Common active site architecture and binding strategy of four phenylpropanoid P450s from Arabidopsis thaliana as revealed by molecular modeling

Sanjeewa Rupasinghe1, Jerome Baudry2 and Mary A. Schuler1,3

1Department of Cell and Structural Biology and 2School of Chemical Sciences, University of Illinois, Urbana, IL 61801, USA

3 To whom correspondence should be addressed. e-mail: maryschu{at}uiuc.edu

Despite extensive primary sequence diversity, crystal structures of several bacterial cytochrome P450 monooxygenases (P450s) and a single eukaryotic P450 indicate that these enzymes share a structural core of {alpha}-helices and ß-sheets and vary in the loop regions contacting individual substrates.
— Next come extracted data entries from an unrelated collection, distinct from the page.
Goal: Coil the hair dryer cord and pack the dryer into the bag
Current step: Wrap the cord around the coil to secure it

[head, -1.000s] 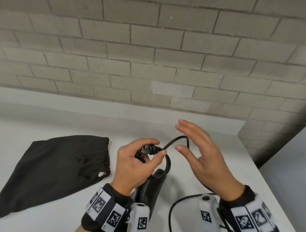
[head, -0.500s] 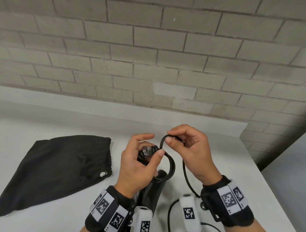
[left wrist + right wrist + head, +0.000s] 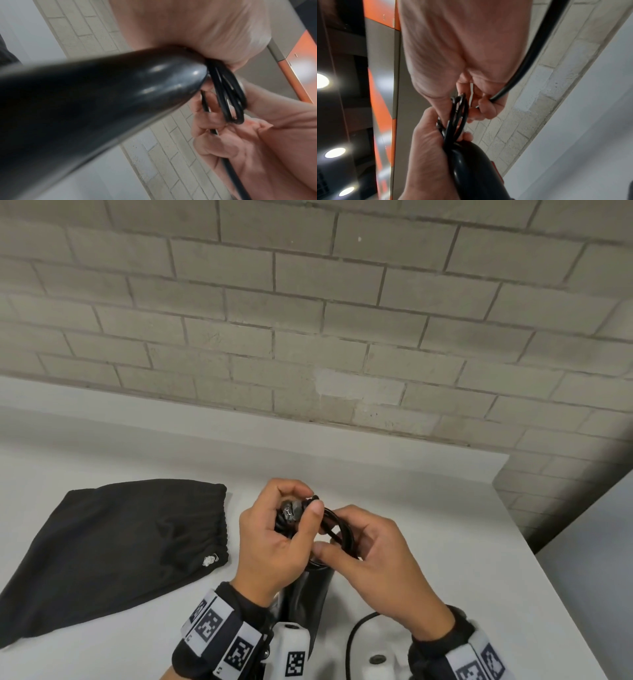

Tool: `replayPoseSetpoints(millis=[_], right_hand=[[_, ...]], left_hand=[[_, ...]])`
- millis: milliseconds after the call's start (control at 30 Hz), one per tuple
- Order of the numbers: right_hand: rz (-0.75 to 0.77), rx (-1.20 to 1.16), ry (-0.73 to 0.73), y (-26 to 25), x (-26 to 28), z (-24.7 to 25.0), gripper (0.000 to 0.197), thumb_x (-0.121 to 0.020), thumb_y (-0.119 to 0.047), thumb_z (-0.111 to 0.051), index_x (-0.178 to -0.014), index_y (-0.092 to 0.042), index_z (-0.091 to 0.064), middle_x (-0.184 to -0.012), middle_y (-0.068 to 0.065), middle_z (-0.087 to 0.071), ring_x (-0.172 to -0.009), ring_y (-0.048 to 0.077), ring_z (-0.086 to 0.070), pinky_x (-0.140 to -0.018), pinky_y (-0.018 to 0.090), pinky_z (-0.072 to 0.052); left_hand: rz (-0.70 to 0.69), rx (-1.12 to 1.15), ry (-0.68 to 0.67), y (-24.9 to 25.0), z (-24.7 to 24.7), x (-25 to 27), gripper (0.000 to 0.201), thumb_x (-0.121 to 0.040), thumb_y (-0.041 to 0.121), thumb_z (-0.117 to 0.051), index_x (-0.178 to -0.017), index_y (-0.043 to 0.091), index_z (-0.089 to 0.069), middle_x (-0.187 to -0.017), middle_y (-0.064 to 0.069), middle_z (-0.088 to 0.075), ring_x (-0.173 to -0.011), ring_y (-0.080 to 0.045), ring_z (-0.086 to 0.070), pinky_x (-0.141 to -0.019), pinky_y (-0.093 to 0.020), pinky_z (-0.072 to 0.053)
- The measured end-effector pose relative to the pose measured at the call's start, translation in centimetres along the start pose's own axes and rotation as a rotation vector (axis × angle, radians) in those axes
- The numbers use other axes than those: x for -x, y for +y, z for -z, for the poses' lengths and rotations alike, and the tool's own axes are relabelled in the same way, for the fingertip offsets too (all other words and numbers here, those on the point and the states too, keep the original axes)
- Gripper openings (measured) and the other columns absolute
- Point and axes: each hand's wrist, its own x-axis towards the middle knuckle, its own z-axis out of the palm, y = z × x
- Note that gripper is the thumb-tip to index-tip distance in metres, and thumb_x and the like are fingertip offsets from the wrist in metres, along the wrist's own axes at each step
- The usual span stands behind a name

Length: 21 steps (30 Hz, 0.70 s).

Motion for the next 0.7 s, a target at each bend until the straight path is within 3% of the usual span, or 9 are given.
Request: replayPoseSetpoints(millis=[100, 200, 267, 333, 467, 567, 633, 700], right_hand=[[0.005, 0.013, 0.009, -0.5, 0.0, -0.1, 0.007, -0.084, -0.018, -0.076, -0.087, -0.023, -0.072, -0.077, -0.005, -0.069, -0.073, 0.009, -0.064, -0.074, 0.031, -0.055], [0.012, 0.084, 0.003, -0.8, -0.1, 0.3, 0.019, -0.078, -0.018, -0.079, -0.069, -0.025, -0.065, -0.064, -0.012, -0.058, -0.061, 0.002, -0.049, -0.064, 0.014, -0.042], [0.011, 0.148, 0.004, -1.1, -0.1, 0.5, 0.024, -0.075, -0.019, -0.081, -0.065, -0.025, -0.06, -0.061, -0.015, -0.054, -0.061, 0.002, -0.047, -0.062, 0.01, -0.037], [0.007, 0.21, 0.019, -1.0, -0.1, 0.6, 0.027, -0.074, -0.022, -0.082, -0.063, -0.028, -0.058, -0.062, -0.018, -0.054, -0.064, 0.001, -0.049, -0.063, 0.009, -0.037], [-0.006, 0.325, 0.046, -0.7, -0.2, 0.8, 0.024, -0.073, -0.035, -0.081, -0.066, -0.03, -0.059, -0.066, -0.016, -0.052, -0.064, 0.002, -0.048, -0.062, 0.011, -0.038], [0.003, 0.348, 0.03, -1.0, -0.4, 0.7, 0.023, -0.077, -0.036, -0.078, -0.072, -0.023, -0.06, -0.065, -0.014, -0.054, -0.059, 0.002, -0.048, -0.057, 0.013, -0.035], [0.023, 0.361, 0.018, -1.1, -0.5, 0.5, 0.023, -0.078, -0.035, -0.078, -0.072, -0.023, -0.059, -0.064, -0.019, -0.054, -0.057, 0.001, -0.049, -0.056, 0.012, -0.035], [0.038, 0.399, 0.011, -1.2, -0.6, 0.5, 0.023, -0.079, -0.035, -0.077, -0.071, -0.026, -0.058, -0.064, -0.018, -0.053, -0.059, 0.0, -0.05, -0.057, 0.012, -0.035]], left_hand=[[-0.007, -0.016, -0.013, 0.0, 0.1, 0.1, 0.011, -0.09, 0.026, -0.06, -0.095, 0.019, -0.066, -0.062, 0.013, -0.061, -0.051, -0.005, -0.061, -0.057, -0.015, -0.048], [-0.003, 0.008, -0.04, 0.2, 0.0, 0.1, 0.015, -0.091, 0.024, -0.059, -0.092, 0.013, -0.069, -0.06, 0.023, -0.062, -0.05, 0.0, -0.062, -0.057, -0.013, -0.048], [0.002, 0.002, -0.046, 0.3, 0.0, 0.0, 0.018, -0.092, 0.026, -0.059, -0.09, 0.011, -0.07, -0.064, 0.02, -0.066, -0.051, 0.0, -0.064, -0.057, -0.013, -0.048], [0.022, -0.027, -0.057, 0.2, 0.2, -0.2, 0.023, -0.093, 0.037, -0.061, -0.091, 0.017, -0.072, -0.075, 0.013, -0.07, -0.058, -0.005, -0.067, -0.059, -0.017, -0.05], [0.025, -0.091, -0.182, 0.0, 1.1, -0.3, 0.034, -0.091, 0.056, -0.058, -0.107, 0.026, -0.068, -0.094, 0.01, -0.071, -0.085, -0.012, -0.07, -0.076, -0.022, -0.054], [-0.055, -0.114, -0.25, 0.2, 1.7, -0.6, 0.034, -0.092, 0.041, -0.062, -0.12, 0.022, -0.064, -0.107, 0.005, -0.065, -0.1, -0.014, -0.065, -0.088, -0.019, -0.049], [-0.12, -0.159, -0.296, 0.3, 2.0, -0.7, 0.025, -0.093, 0.027, -0.06, -0.116, 0.018, -0.068, -0.109, 0.003, -0.064, -0.103, -0.011, -0.063, -0.089, -0.016, -0.047], [-0.108, -0.162, -0.332, 0.5, 2.1, -0.8, 0.021, -0.095, 0.026, -0.058, -0.112, 0.019, -0.069, -0.104, 0.008, -0.066, -0.099, -0.01, -0.064, -0.085, -0.015, -0.047]])
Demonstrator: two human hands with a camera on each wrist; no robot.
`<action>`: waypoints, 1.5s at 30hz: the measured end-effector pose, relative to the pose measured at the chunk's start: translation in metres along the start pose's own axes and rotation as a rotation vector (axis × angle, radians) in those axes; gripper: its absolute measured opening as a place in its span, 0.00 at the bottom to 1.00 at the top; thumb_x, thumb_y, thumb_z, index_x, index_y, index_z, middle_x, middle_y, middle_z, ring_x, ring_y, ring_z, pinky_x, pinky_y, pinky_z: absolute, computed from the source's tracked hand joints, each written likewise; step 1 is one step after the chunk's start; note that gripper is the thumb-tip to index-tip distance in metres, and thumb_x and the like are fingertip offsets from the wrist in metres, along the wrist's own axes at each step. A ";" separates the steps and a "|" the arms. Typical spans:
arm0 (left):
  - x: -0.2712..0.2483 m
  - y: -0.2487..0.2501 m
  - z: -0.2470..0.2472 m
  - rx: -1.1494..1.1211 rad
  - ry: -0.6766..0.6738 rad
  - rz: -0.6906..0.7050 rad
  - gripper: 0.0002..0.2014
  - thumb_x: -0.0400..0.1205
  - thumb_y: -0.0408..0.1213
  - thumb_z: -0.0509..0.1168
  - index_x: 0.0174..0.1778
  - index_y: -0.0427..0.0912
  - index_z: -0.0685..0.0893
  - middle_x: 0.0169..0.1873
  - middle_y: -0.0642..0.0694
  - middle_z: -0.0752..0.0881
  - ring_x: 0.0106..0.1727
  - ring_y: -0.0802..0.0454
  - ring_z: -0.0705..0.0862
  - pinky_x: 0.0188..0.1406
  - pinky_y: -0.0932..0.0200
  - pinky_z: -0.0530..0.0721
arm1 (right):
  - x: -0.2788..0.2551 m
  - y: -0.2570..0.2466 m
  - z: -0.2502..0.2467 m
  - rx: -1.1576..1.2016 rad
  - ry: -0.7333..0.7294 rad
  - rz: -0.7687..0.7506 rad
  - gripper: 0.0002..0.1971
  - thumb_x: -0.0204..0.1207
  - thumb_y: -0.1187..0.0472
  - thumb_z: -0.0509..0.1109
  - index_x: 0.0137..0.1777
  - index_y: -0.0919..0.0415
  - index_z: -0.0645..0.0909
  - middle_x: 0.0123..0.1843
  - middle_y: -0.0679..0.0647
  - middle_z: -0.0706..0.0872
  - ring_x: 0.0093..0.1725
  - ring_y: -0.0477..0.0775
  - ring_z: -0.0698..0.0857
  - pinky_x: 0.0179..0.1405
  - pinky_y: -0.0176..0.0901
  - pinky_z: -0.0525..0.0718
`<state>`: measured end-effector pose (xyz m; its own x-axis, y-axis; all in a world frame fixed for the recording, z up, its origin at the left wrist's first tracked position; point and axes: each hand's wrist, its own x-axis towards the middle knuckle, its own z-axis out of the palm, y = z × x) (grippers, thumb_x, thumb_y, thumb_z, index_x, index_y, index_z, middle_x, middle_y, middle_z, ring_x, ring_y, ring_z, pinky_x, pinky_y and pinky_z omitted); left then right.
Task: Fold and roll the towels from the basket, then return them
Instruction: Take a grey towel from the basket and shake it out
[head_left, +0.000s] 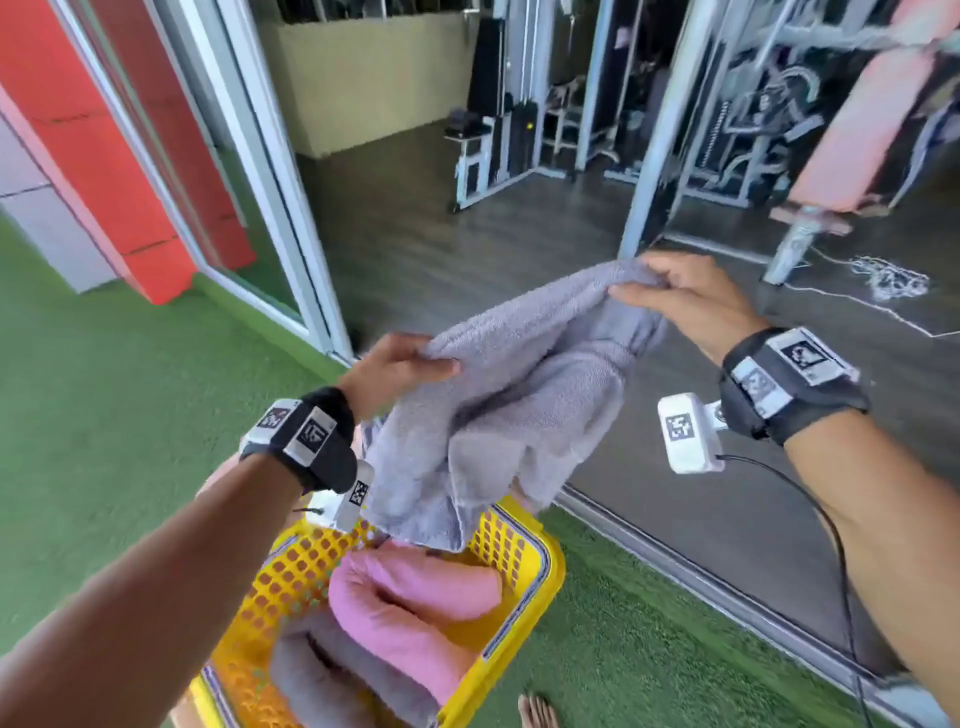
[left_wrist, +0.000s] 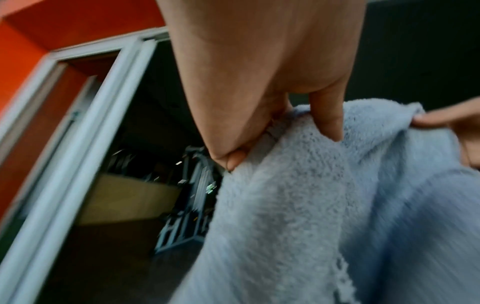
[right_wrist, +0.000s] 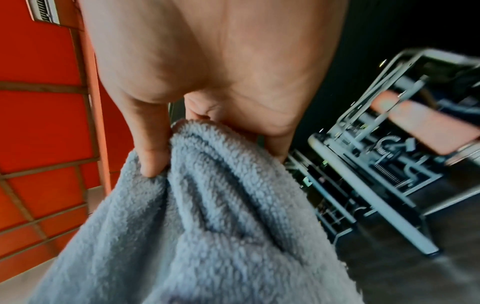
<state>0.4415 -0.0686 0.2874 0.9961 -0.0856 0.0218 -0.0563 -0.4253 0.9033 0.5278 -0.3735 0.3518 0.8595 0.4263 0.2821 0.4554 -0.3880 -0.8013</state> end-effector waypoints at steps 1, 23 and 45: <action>-0.004 0.015 -0.001 0.051 -0.008 0.072 0.21 0.78 0.34 0.72 0.18 0.50 0.80 0.19 0.60 0.71 0.24 0.66 0.67 0.25 0.70 0.65 | -0.025 -0.001 -0.009 -0.014 0.038 0.018 0.07 0.75 0.56 0.75 0.41 0.59 0.83 0.34 0.50 0.80 0.37 0.43 0.76 0.40 0.40 0.71; -0.054 0.241 0.208 0.415 -0.761 0.488 0.06 0.77 0.38 0.72 0.44 0.40 0.91 0.42 0.49 0.91 0.49 0.60 0.86 0.61 0.60 0.78 | -0.296 -0.031 -0.044 0.559 0.282 0.261 0.15 0.75 0.55 0.71 0.58 0.61 0.86 0.53 0.52 0.87 0.51 0.50 0.84 0.53 0.46 0.75; -0.149 0.097 0.188 -0.101 -0.546 0.156 0.12 0.85 0.36 0.64 0.36 0.36 0.78 0.31 0.47 0.71 0.35 0.56 0.69 0.33 0.59 0.66 | -0.292 -0.020 0.034 0.535 0.087 0.214 0.03 0.77 0.64 0.71 0.49 0.60 0.85 0.47 0.54 0.88 0.47 0.46 0.82 0.46 0.35 0.76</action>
<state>0.2746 -0.2668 0.2911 0.7957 -0.6042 -0.0422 -0.1657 -0.2842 0.9443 0.2600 -0.4628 0.2677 0.9457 0.3064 0.1085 0.1083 0.0178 -0.9940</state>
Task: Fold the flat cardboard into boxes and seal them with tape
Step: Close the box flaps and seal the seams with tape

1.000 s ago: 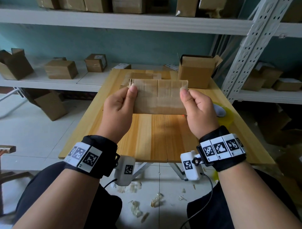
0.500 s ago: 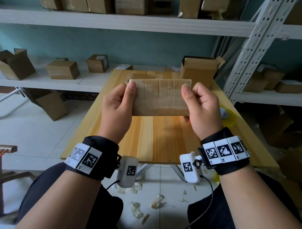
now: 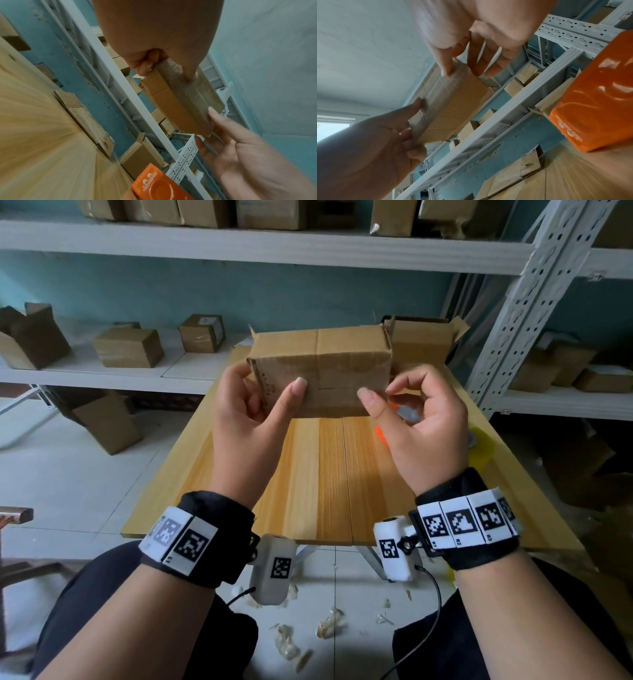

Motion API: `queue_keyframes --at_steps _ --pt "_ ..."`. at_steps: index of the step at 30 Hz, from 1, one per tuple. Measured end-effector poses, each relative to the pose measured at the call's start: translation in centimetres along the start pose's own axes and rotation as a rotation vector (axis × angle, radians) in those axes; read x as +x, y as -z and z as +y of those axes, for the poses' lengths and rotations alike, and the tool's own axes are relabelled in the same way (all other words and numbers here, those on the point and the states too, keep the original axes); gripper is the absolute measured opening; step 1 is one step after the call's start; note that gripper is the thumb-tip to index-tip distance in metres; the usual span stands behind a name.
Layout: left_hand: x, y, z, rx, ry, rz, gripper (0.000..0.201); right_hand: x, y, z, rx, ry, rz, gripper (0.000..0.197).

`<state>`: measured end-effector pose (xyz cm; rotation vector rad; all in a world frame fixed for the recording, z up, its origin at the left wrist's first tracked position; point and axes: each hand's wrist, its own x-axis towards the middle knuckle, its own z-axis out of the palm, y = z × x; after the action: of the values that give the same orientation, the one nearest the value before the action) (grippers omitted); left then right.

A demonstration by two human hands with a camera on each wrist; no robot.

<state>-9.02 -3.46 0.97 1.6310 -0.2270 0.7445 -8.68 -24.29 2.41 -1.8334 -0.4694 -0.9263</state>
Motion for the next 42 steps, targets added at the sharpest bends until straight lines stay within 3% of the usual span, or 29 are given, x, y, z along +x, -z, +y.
queue_keyframes --at_steps 6,11,18,24,27,33,37,42 --pt "0.1 -0.4 -0.9 0.063 0.086 0.037 0.083 -0.6 -0.4 -1.5 0.055 -0.030 -0.032 0.038" --pt "0.4 0.3 -1.0 -0.207 0.110 0.150 0.068 -1.1 -1.2 -1.6 0.073 -0.014 -0.045 0.050" --pt "0.2 1.0 -1.0 -0.169 0.061 0.165 0.024 -0.8 -1.0 -1.4 0.125 -0.119 -0.006 0.044" --pt "0.6 0.9 -1.6 -0.193 0.064 0.227 0.025 -0.9 -1.0 -0.7 0.041 -0.164 0.001 0.031" --pt "0.6 0.8 -1.6 -0.212 0.024 0.258 0.030 -1.1 -1.4 -0.1 0.038 -0.259 -0.022 0.022" --pt "-0.4 -0.4 -1.2 -0.040 -0.168 0.116 0.029 -1.1 -1.6 1.7 -0.202 -0.406 -0.107 0.050" --pt "-0.5 -0.9 -1.2 0.018 -0.105 0.127 0.026 -1.1 -1.5 2.2 -0.186 -0.439 -0.124 0.036" --pt "-0.4 -0.7 -0.3 -0.082 0.023 0.156 0.024 -0.8 -1.0 2.6 -0.096 -0.373 0.020 0.023"
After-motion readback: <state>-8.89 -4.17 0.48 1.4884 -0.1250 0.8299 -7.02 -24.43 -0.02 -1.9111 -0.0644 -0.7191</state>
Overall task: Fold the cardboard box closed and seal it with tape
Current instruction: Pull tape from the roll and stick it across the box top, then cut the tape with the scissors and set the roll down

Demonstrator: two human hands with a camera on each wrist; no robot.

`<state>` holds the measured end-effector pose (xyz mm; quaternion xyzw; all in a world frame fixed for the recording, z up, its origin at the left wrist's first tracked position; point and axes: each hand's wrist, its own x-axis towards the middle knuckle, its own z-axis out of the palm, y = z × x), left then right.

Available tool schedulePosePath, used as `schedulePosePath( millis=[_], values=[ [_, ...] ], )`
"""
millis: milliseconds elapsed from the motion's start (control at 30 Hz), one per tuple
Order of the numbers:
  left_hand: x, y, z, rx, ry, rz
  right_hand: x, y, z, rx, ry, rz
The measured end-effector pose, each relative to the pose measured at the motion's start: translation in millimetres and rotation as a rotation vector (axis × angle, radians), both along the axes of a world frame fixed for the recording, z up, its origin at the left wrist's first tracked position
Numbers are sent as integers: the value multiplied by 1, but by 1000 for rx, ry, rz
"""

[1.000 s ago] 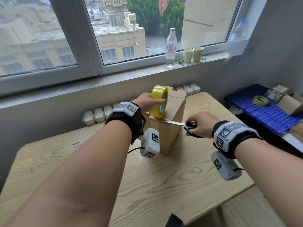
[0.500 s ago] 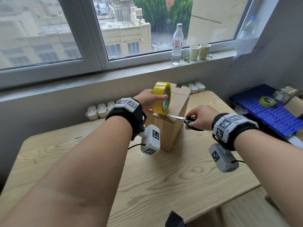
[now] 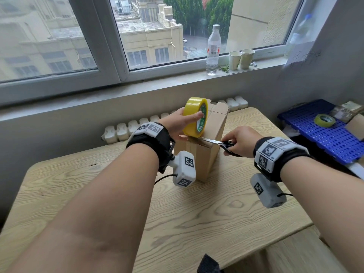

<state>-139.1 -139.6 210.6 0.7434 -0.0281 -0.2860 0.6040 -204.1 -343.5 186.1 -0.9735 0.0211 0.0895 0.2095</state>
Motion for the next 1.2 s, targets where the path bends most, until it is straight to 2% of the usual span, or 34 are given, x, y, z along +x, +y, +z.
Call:
schedulePosePath(
  millis=[167, 367, 567, 633, 733, 933, 1100, 1200],
  values=[
    [2, 7, -3, -75, -51, 110, -2, -3, 2, 17, 22, 10],
    [7, 22, -4, -155, -96, 241, -6, -5, 2, 47, -49, -21],
    [3, 36, -13, -163, -86, 289, -7, 1, 3, 19, -43, -22],
    [2, 42, -16, -168, -91, 318, -5, 8, 7, 6, -99, -19],
    [1, 59, -20, -149, -110, 361, -1, 27, 15, 4, -182, 7],
    [-16, 119, -31, -73, -88, 452, 6, 86, 11, 69, -183, 136],
    [-46, 177, -60, -6, -42, 578, 12, 139, -22, -12, -33, 250],
    [-65, 212, -83, 106, -13, 588, 18, 168, -55, -95, 78, 272]
  ],
)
To determine the extent to which individual structural features are conserved among divergent P450s existing in a single biosynthetic pathway, we have modeled the structures of four highly divergent P450s (CYP73A5, CYP84A1, CYP75B1, CYP98A3) in the Arabidopsis phenylpropanoid pathway synthesizing lignins, flavonoids and anthocyanins. Analysis of these models has indicated that, despite primary sequence identities as low as 13%, the structural cores and several loop regions of these P450s are highly conserved. Substrate docking indicated that all four enzymes employ a common strategy to identify their substrates in that their cinnamate-derived substrates align along helix I with their aromatic ring positioned towards the C-terminus of this helix and their aliphatic tails positioned towards the N-terminus. Further similarity was observed in the way the substrates contact the consensus P450 substrate recognition sites (SRS). Residues predicted to contact the aromatic ring region exist in SRS5, SRS6 and the C-terminal portion of SRS4 and residues contacting the distal end of each substrate exist in SRS1, SRS2 and the N-terminal portion of SRS4. Alignments of the regions contacting the aromatic ring region indicate that SRS4, SRS5 and SRS6 share higher degrees of sequence conservation than found in SRS1, SRS2 or the full-length protein.

Received January 10, 2003; revised July 31, 2003; accepted August 20, 2003.